** AIM OF THE EXERCISE **
Write out, please, the lines from the beginning of the material to the line with "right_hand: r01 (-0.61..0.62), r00", including both ends and nothing else.

----- DATA PROVIDED

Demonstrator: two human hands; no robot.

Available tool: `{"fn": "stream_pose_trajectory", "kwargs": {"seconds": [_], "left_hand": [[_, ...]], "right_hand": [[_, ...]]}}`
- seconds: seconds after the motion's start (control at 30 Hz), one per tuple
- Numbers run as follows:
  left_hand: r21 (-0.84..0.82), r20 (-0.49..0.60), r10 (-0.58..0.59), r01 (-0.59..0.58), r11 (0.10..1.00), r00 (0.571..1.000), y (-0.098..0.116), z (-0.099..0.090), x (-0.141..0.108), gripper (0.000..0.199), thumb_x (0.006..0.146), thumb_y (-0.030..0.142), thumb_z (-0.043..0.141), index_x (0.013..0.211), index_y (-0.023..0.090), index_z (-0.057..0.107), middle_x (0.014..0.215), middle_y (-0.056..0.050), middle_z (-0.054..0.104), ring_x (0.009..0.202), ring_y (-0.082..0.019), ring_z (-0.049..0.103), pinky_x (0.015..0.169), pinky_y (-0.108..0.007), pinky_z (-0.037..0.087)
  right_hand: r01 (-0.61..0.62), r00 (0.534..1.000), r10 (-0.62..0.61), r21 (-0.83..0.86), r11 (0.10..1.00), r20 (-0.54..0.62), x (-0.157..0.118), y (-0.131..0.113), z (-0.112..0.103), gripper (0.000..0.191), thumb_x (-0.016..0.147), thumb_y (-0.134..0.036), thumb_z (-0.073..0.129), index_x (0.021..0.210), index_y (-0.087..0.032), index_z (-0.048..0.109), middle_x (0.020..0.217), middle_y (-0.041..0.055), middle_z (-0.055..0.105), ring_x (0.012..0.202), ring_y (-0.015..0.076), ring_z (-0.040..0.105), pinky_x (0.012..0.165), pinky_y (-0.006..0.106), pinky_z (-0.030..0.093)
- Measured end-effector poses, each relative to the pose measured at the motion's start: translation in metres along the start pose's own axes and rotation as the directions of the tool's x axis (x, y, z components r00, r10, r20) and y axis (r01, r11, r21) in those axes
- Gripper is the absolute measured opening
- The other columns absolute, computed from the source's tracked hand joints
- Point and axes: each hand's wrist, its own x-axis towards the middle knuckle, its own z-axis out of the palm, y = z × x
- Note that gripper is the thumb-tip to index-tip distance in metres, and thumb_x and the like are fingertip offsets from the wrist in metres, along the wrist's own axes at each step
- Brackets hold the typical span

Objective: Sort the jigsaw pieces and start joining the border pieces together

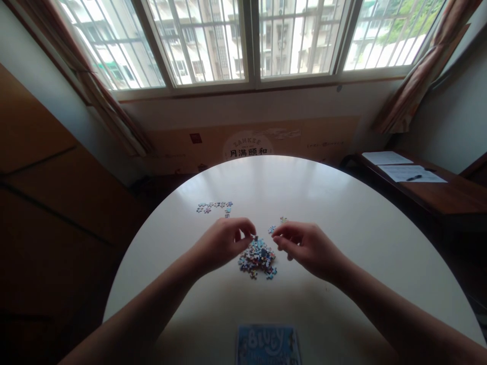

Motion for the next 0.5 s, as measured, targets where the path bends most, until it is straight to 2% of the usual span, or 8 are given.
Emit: {"fn": "stream_pose_trajectory", "kwargs": {"seconds": [0.1, 0.2, 0.27, 0.37, 0.43, 0.5], "left_hand": [[0.159, -0.04, -0.242, 0.246, 0.956, 0.969, -0.029, -0.022, 0.003, 0.015, 0.078, 0.015, 0.064, 0.078, 0.024, 0.076, 0.08, -0.001, 0.076, 0.075, -0.018, 0.069, 0.066, -0.028, 0.051], [0.222, -0.102, -0.435, 0.447, 0.867, 0.895, -0.056, -0.04, 0.004, 0.009, 0.076, 0.019, 0.067, 0.076, 0.024, 0.075, 0.081, -0.001, 0.077, 0.074, -0.02, 0.069, 0.061, -0.028, 0.048], [0.246, -0.149, -0.527, 0.548, 0.8, 0.837, -0.067, -0.047, 0.004, 0.006, 0.076, 0.023, 0.069, 0.078, 0.024, 0.075, 0.083, -0.003, 0.077, 0.074, -0.02, 0.069, 0.059, -0.027, 0.046], [0.297, -0.189, -0.61, 0.637, 0.712, 0.77, -0.072, -0.048, 0.007, 0.009, 0.078, 0.029, 0.069, 0.083, 0.024, 0.074, 0.084, -0.003, 0.076, 0.076, -0.02, 0.068, 0.059, -0.026, 0.044], [0.342, -0.196, -0.627, 0.652, 0.677, 0.754, -0.071, -0.047, 0.008, 0.011, 0.079, 0.032, 0.069, 0.085, 0.024, 0.074, 0.085, -0.003, 0.076, 0.078, -0.02, 0.068, 0.06, -0.026, 0.044], [0.382, -0.201, -0.62, 0.643, 0.664, 0.759, -0.07, -0.049, 0.007, 0.012, 0.08, 0.034, 0.068, 0.084, 0.024, 0.073, 0.089, -0.003, 0.076, 0.08, -0.021, 0.067, 0.061, -0.027, 0.043]], "right_hand": [[0.07, 0.997, -0.071, -0.106, 0.992, -0.005, 0.0, 0.001, -0.004, 0.025, 0.095, -0.039, 0.061, 0.099, -0.017, 0.072, 0.072, 0.0038, 0.069, 0.059, 0.0137, 0.064, 0.055, 0.026, 0.054], [0.187, 0.982, -0.175, -0.25, 0.95, 0.067, -0.001, -0.003, -0.005, 0.018, 0.095, -0.031, 0.061, 0.095, -0.019, 0.074, 0.074, 0.0028, 0.071, 0.059, 0.012, 0.061, 0.056, 0.025, 0.05], [0.256, 0.966, -0.236, -0.297, 0.92, 0.103, -0.002, -0.005, -0.004, 0.015, 0.094, -0.027, 0.061, 0.095, -0.02, 0.074, 0.075, 0.0017, 0.071, 0.06, 0.0111, 0.06, 0.057, 0.025, 0.049], [0.3, 0.953, -0.271, -0.303, 0.905, 0.134, -0.002, -0.007, -0.003, 0.015, 0.094, -0.025, 0.06, 0.096, -0.02, 0.074, 0.074, 0.0006, 0.071, 0.061, 0.0107, 0.06, 0.059, 0.025, 0.048], [0.304, 0.952, -0.272, -0.309, 0.901, 0.141, -0.002, -0.006, -0.003, 0.015, 0.094, -0.025, 0.06, 0.096, -0.02, 0.074, 0.074, 0.0005, 0.071, 0.062, 0.0107, 0.061, 0.059, 0.025, 0.048], [0.302, 0.952, -0.271, -0.315, 0.9, 0.138, -0.003, -0.006, -0.004, 0.015, 0.094, -0.025, 0.06, 0.096, -0.02, 0.074, 0.076, 0.001, 0.072, 0.063, 0.0109, 0.062, 0.059, 0.024, 0.048]]}}
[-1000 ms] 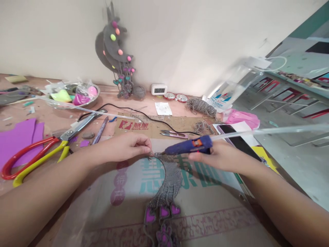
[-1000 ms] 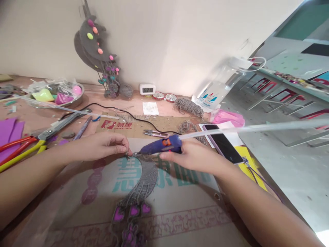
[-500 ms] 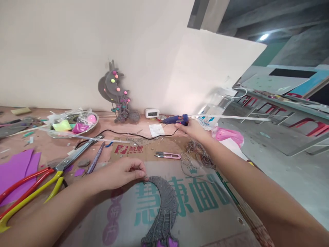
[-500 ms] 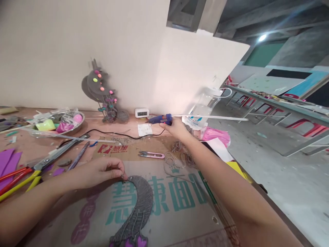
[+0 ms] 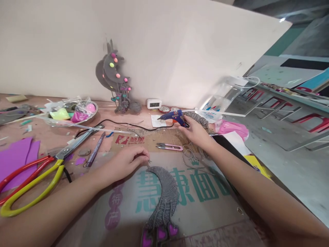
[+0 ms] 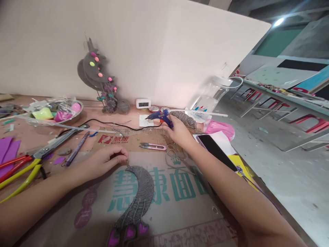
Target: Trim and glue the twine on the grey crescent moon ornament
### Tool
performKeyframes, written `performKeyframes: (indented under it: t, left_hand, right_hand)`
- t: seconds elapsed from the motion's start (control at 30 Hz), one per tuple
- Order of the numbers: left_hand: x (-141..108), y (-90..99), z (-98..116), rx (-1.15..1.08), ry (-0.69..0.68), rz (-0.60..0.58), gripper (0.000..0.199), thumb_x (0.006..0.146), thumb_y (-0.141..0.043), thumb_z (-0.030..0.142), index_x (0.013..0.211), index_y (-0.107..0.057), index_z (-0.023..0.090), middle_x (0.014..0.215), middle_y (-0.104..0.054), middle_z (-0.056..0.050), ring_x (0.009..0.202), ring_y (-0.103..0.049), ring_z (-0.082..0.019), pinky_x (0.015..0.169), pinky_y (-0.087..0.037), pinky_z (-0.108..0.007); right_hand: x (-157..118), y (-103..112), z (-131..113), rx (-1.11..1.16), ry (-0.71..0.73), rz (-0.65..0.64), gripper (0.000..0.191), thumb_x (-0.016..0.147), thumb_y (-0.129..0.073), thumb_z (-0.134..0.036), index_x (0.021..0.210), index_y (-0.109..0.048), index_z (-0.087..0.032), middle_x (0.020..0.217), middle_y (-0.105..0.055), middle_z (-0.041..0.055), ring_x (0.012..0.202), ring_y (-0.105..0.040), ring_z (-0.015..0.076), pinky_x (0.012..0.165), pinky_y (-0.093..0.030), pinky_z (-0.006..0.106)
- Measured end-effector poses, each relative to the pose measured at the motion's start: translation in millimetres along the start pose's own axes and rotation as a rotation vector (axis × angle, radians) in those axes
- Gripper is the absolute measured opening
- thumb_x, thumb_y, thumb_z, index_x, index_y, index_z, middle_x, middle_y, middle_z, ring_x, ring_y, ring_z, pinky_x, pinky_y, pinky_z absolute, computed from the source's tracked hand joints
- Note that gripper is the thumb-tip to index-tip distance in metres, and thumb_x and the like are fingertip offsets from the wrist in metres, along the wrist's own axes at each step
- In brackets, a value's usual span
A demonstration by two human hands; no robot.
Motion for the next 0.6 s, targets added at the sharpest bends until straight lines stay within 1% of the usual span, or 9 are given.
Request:
performKeyframes:
  t: [0.07, 0.13, 0.23, 0.3, 0.37, 0.43, 0.5, 0.6]
  left_hand:
    - [0.0, -2.3, -0.8, 0.014, -0.018, 0.007, 0.017, 0.088, -0.045, 0.025, 0.081, -0.059, 0.020, 0.082, -0.064, 0.001, 0.079, -0.059, -0.014, 0.072, -0.043, -0.025]
    - [-0.1, -4.2, -1.9, 0.027, -0.031, 0.007, 0.016, 0.088, -0.045, 0.024, 0.081, -0.059, 0.020, 0.083, -0.064, 0.001, 0.079, -0.058, -0.015, 0.073, -0.044, -0.026]
    - [-0.9, -5.7, -2.2, 0.073, -0.074, 0.012, 0.016, 0.089, -0.045, 0.024, 0.082, -0.059, 0.020, 0.083, -0.063, 0.000, 0.080, -0.058, -0.015, 0.074, -0.044, -0.027]
    - [-1.6, -6.8, -1.4, 0.120, -0.107, 0.005, 0.016, 0.089, -0.044, 0.024, 0.083, -0.058, 0.020, 0.084, -0.062, -0.001, 0.081, -0.057, -0.016, 0.074, -0.044, -0.028]
    - [-2.3, -7.8, 0.0, 0.156, -0.134, 0.000, 0.017, 0.090, -0.043, 0.024, 0.084, -0.058, 0.020, 0.084, -0.061, -0.002, 0.082, -0.057, -0.016, 0.074, -0.043, -0.028]
    - [-2.9, -8.4, 1.8, 0.177, -0.152, 0.009, 0.017, 0.090, -0.042, 0.024, 0.085, -0.058, 0.021, 0.084, -0.061, -0.002, 0.082, -0.057, -0.016, 0.074, -0.043, -0.028]
    - [-3.4, -8.8, 3.8, 0.193, -0.167, 0.019, 0.017, 0.091, -0.042, 0.023, 0.085, -0.057, 0.020, 0.084, -0.060, -0.002, 0.082, -0.056, -0.016, 0.074, -0.043, -0.028]
    - [-5.0, -9.6, 6.9, 0.226, -0.182, 0.029, 0.016, 0.091, -0.042, 0.023, 0.086, -0.057, 0.019, 0.085, -0.060, -0.002, 0.083, -0.055, -0.016, 0.074, -0.042, -0.028]
  right_hand:
    - [-20.4, 10.2, -14.3, -0.050, 0.138, 0.037, 0.041, 0.084, -0.053, -0.031, 0.123, -0.052, -0.017, 0.127, -0.054, 0.0120, 0.119, -0.048, 0.0260, 0.102, -0.036, 0.044]
    - [-37.3, 13.3, -27.3, -0.071, 0.237, -0.009, 0.030, 0.086, -0.052, -0.030, 0.113, -0.059, -0.020, 0.119, -0.059, 0.0087, 0.112, -0.052, 0.0232, 0.099, -0.040, 0.041]
    - [-53.8, 9.2, -41.2, -0.101, 0.320, -0.077, 0.025, 0.086, -0.053, -0.029, 0.107, -0.062, -0.019, 0.112, -0.061, 0.0100, 0.106, -0.055, 0.0239, 0.093, -0.044, 0.041]
    - [-60.9, 5.4, -48.2, -0.095, 0.349, -0.085, 0.024, 0.086, -0.054, -0.029, 0.106, -0.062, -0.019, 0.108, -0.062, 0.0107, 0.102, -0.056, 0.0246, 0.089, -0.046, 0.043]
    - [-67.5, 3.6, -56.3, -0.054, 0.362, -0.087, 0.020, 0.087, -0.053, -0.027, 0.102, -0.062, -0.019, 0.102, -0.062, 0.0097, 0.097, -0.057, 0.0233, 0.085, -0.047, 0.041]
    - [-75.3, 3.4, -68.0, 0.005, 0.392, -0.123, 0.015, 0.088, -0.052, -0.026, 0.097, -0.061, -0.019, 0.095, -0.063, 0.0081, 0.093, -0.056, 0.0211, 0.082, -0.046, 0.037]
    - [-83.8, 3.3, -82.9, 0.042, 0.480, -0.177, 0.013, 0.089, -0.050, -0.024, 0.094, -0.060, -0.019, 0.092, -0.063, 0.0066, 0.091, -0.055, 0.0196, 0.081, -0.045, 0.035]
    - [-92.9, 0.6, -101.3, 0.023, 0.578, -0.207, 0.016, 0.091, -0.048, -0.030, 0.093, -0.059, -0.018, 0.088, -0.063, 0.0065, 0.088, -0.054, 0.0193, 0.081, -0.043, 0.035]
Point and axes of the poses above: each hand's wrist, its own x-axis towards the middle knuckle, its own y-axis out of the back of the hand, z = x × y, the point moved 3 cm from there along x, towards the middle knuckle
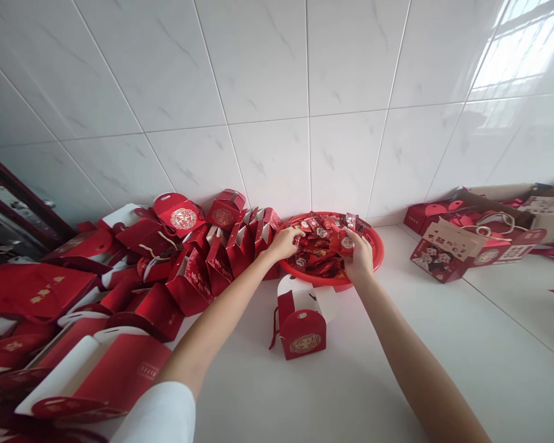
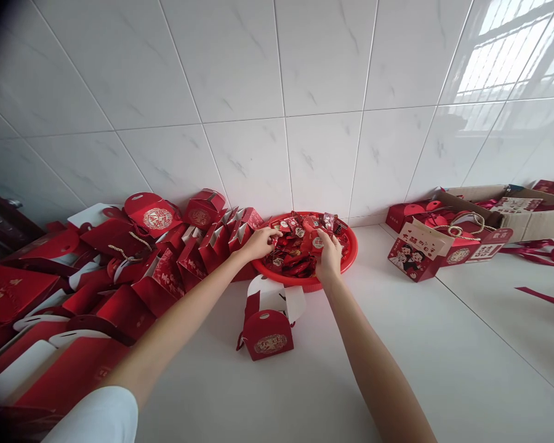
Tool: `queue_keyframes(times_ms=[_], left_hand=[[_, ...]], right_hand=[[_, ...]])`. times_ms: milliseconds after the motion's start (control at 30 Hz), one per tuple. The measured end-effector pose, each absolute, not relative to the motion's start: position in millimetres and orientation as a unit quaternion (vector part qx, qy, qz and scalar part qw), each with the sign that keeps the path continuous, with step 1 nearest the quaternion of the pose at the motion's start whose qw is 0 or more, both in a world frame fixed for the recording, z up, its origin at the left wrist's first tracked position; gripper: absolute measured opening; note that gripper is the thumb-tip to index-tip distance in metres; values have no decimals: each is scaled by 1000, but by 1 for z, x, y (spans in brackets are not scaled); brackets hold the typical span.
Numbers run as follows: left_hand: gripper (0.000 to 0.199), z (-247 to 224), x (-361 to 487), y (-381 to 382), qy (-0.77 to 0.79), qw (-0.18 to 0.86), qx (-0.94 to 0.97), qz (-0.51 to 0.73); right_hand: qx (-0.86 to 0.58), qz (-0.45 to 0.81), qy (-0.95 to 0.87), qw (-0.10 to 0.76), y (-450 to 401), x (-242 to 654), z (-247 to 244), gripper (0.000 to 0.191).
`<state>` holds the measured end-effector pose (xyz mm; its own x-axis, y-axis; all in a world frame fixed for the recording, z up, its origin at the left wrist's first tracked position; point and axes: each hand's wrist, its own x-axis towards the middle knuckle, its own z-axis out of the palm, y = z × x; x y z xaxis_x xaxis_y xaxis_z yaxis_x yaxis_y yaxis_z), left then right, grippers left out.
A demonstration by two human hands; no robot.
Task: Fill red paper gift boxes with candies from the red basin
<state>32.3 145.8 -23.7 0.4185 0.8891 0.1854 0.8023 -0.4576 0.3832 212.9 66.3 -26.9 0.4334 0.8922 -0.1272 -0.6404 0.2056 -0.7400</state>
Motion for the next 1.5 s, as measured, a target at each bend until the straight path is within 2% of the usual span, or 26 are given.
queue_keyframes(times_ms=[100,267,467,633,767,933,1133,1300,1500], left_hand=[[50,-27,26,147,485,154,831,224],[45,-31,21,148,393,289,798,354],[49,-28,25,139,372,325,787,370],[39,-25,25,130,411,283,818,287],[44,-16,22,125,463,197,827,252],[44,0,23,121,520,80,845,95],[44,1,35,120,541,50,839,-26],[46,-3,42,126,551,23,831,-67],[31,-9,41,140,553,29,829,-83]], right_hand=[[-374,511,-167,755,64,212,-24,17],[-382,513,-157,752,63,212,-22,16],[-369,525,-152,752,66,212,-25,12],[-360,539,-160,745,72,215,-32,13],[-354,538,-165,747,76,216,-37,13],[-341,544,-169,748,78,216,-40,11],[-365,529,-191,742,76,217,-40,12],[-348,541,-183,744,78,217,-42,12],[-348,531,-188,750,81,218,-45,12]])
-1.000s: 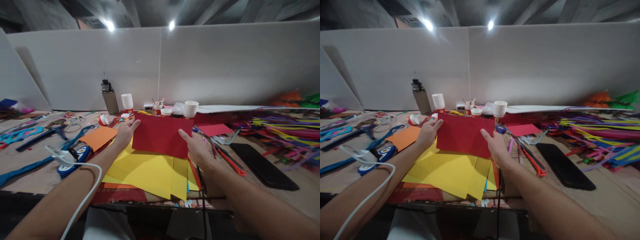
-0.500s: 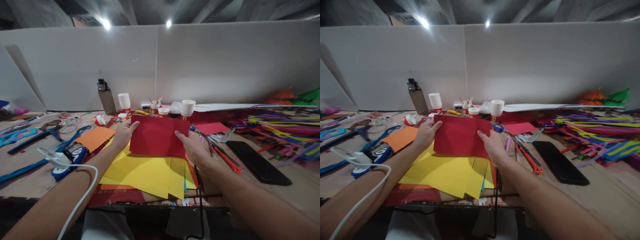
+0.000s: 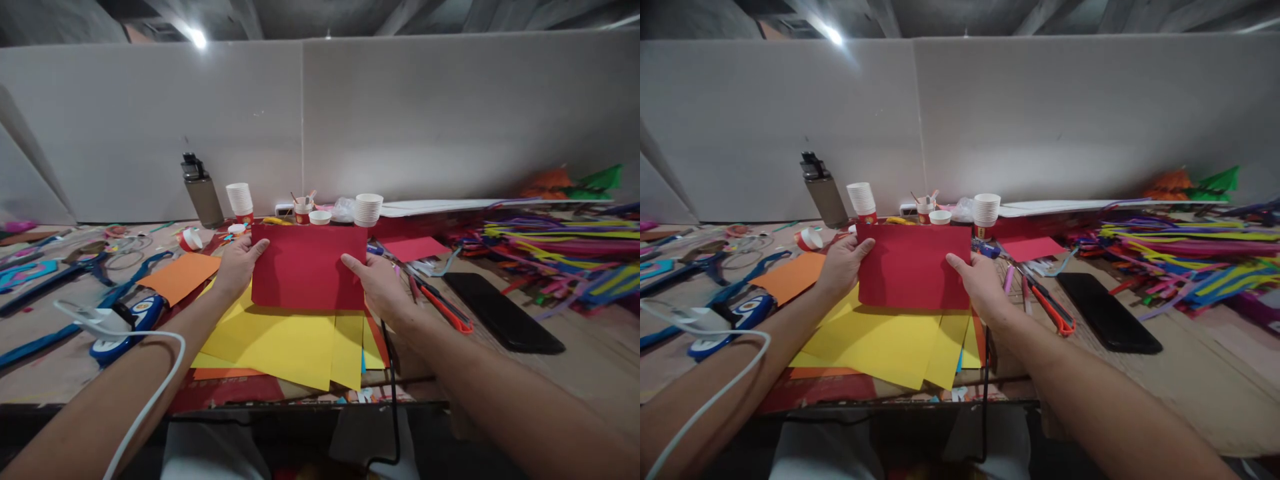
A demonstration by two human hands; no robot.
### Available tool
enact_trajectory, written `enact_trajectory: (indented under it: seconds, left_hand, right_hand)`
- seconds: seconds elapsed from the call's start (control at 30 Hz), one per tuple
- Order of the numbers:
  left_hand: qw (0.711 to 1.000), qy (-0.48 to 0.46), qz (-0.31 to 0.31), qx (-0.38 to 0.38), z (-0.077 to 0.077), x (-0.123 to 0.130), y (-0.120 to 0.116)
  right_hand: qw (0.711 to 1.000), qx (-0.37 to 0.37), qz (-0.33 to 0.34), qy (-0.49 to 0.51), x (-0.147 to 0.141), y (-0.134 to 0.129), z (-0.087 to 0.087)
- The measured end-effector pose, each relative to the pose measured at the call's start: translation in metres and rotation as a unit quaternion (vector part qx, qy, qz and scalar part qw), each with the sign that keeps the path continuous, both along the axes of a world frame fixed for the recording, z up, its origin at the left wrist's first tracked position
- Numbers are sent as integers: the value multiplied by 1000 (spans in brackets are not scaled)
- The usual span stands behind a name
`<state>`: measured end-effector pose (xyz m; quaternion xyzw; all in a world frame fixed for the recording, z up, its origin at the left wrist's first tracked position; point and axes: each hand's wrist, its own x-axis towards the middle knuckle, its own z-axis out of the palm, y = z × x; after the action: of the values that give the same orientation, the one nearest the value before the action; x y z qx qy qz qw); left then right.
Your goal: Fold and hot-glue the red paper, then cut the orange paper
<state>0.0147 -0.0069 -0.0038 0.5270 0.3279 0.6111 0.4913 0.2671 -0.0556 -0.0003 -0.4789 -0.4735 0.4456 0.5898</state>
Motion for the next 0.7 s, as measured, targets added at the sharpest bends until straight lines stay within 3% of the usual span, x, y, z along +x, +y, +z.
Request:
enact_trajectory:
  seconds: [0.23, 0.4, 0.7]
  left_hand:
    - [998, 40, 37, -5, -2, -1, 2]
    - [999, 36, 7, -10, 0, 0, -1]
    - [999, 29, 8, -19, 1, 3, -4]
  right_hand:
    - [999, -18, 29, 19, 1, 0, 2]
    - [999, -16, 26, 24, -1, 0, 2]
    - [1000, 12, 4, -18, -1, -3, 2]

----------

** WRITTEN ANSWER **
Demonstrator: two human hands; no robot.

Available tool: `{"fn": "stream_pose_trajectory", "kwargs": {"seconds": [_], "left_hand": [[_, ...]], "right_hand": [[_, ...]]}}`
- seconds: seconds after the motion's start (control at 30 Hz), one per tuple
- Numbers run as follows:
  left_hand: r21 (-0.84..0.82), r20 (-0.49..0.60), r10 (-0.58..0.59), r01 (-0.59..0.58), r11 (0.10..1.00), r00 (0.571..1.000), y (-0.098..0.116), z (-0.099..0.090), x (-0.141..0.108), gripper (0.000..0.199), thumb_x (0.006..0.146), thumb_y (-0.030..0.142), thumb_z (-0.043..0.141), index_x (0.013..0.211), index_y (-0.023..0.090), index_z (-0.057..0.107), middle_x (0.014..0.215), middle_y (-0.056..0.050), middle_z (-0.054..0.104), ring_x (0.009..0.202), ring_y (-0.082..0.019), ring_z (-0.049..0.103), pinky_x (0.015..0.169), pinky_y (-0.108..0.007), pinky_z (-0.037..0.087)
  right_hand: r01 (-0.61..0.62), r00 (0.534..1.000), r10 (-0.62..0.61), r21 (-0.83..0.86), r11 (0.10..1.00), r20 (-0.54..0.62), x (-0.157..0.118), y (-0.131..0.113), z (-0.112..0.103), gripper (0.000..0.191), thumb_x (-0.016..0.147), thumb_y (-0.134..0.036), thumb_z (-0.073..0.129), index_x (0.021..0.210), index_y (-0.087..0.032), index_z (-0.048..0.109), middle_x (0.020..0.217), middle_y (-0.041..0.055), middle_z (-0.055..0.105), ring_x (0.012..0.202), ring_y (-0.015..0.076), ring_z (-0.040..0.105), pinky_x (0.012..0.165), pinky_y (-0.006..0.106), pinky_z (-0.030..0.093)

Nothing else is needed for the answer.